Director John McTiernan and his screenwriters, Jeb Stuart and Steven E. de Souza, did make several deliberate changes in Thorp’s story. They made the bad guys thieves masquerading as terrorists, while in Thorp’s version, the terrorists are terrorists. They made sure no one we care much about gets killed. Thorp is more ruthless. They made John McClane a wise-ass. In short, they lightened the story up. You never feel bad about anyone who’s killed in the movie. You never have to think about what the terrorists’ agenda might be, or if there’s any validity to it. Die Hard is an extraordinarily adroit story, but at heart it’s a thrill ride masquerading as a movie.

Nothing Lasts Forever doesn’t stint on action. Most of the movie’s plot points are lifted straight from the book. And the novel, like the movie, moves forward with a delightful relentlessness. I recently began rereading it to check a few details and looked up 70 pages later wondering where the time had gone.

In the end, though, the novel is much darker and more thoughtful, starting with the fact that Joe Leland is much older than John McClane. The novel takes place in the 70s, and numerous times we are reminded that Leland was an ace in World War II, which would put him in his 50s at least. He’s divorced and his ex wife is dead. The woman he wants to save in the story is his daughter, from whom he’s considerably more estranged than McClane is from Holly in the movie. And in the book, Leland isn’t even a cop anymore. He’s a security consultant.

A lot of what happens in Nothing Lasts Forever isn’t filmable because it takes place in Leland’s mind, and that mind is a very dark place. In every way that counts, Leland is alone. He’s by himself when the story begins—flying alone on Christmas Eve, how alone is that? He’s no longer a cop, no longer a member of any collegial staff or workforce. He’s single, and suddenly he’s in California, where he feels out of place.

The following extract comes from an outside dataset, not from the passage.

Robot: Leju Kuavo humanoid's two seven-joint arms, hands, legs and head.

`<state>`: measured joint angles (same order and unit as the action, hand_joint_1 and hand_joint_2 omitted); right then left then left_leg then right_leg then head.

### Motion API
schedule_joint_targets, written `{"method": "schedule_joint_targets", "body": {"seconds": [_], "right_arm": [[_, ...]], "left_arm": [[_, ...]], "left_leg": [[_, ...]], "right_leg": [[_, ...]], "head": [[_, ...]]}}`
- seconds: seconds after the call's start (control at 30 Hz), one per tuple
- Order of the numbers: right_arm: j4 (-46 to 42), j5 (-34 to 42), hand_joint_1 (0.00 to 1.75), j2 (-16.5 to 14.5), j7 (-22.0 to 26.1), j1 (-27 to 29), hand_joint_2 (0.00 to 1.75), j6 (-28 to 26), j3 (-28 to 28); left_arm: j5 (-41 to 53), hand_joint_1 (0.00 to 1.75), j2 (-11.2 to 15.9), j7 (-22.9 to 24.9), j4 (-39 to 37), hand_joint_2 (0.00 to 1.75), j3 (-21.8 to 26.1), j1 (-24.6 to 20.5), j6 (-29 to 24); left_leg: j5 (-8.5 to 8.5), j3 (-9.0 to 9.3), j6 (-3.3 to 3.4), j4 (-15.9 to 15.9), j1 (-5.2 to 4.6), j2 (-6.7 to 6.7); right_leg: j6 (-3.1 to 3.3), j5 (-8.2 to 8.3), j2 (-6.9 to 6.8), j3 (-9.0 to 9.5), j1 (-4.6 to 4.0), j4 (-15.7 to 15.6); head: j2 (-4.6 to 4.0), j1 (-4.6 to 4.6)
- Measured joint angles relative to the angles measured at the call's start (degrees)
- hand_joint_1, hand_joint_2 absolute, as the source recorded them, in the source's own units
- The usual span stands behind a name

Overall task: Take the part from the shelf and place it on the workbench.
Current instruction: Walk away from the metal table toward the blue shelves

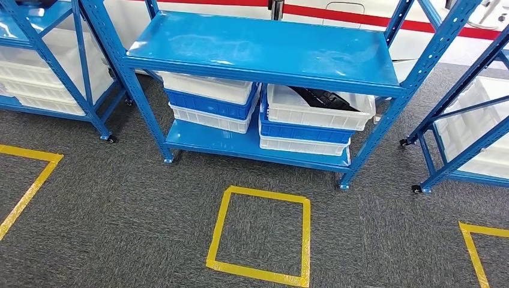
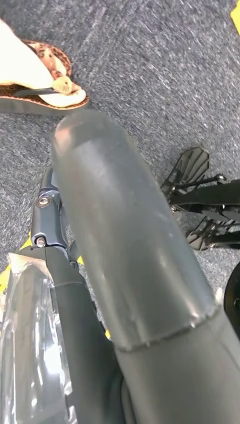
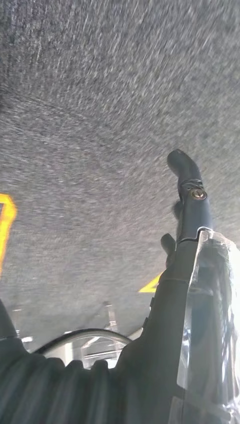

As the action escalates, he feels even more solitary. He knows he can’t trust the terrorists, but he can’t even tell if he can trust the cops, or the media, or anyone but himself. And he’s not even sure about that. Paranoia is a major player in the novel.

In the movie, John McClane was like Wile E. Coyote. No matter how many times he got blown up, he dusted himself off and went back to killing bad guys. Every time Joe Leland climbs another flight of stairs, he feels his age a little more. He is, not to put too fine a point on it, a desperate man. And a sad one.

Near the end of the story, Leland reflects: “No forgiveness—never any forgiveness in life. What did it say of a man, if he outlived all the women who had ever loved him? A man like him, with a gun in his hand? What did a gun mean, except death?”

Die Hard ends with John McClane reunited with his wife in the back of a limo while Bing Crosby sings “Let It Snow.” But long before that, Die Hard was a novel called Nothing Last Forever, and a very good novel at that. Now you know.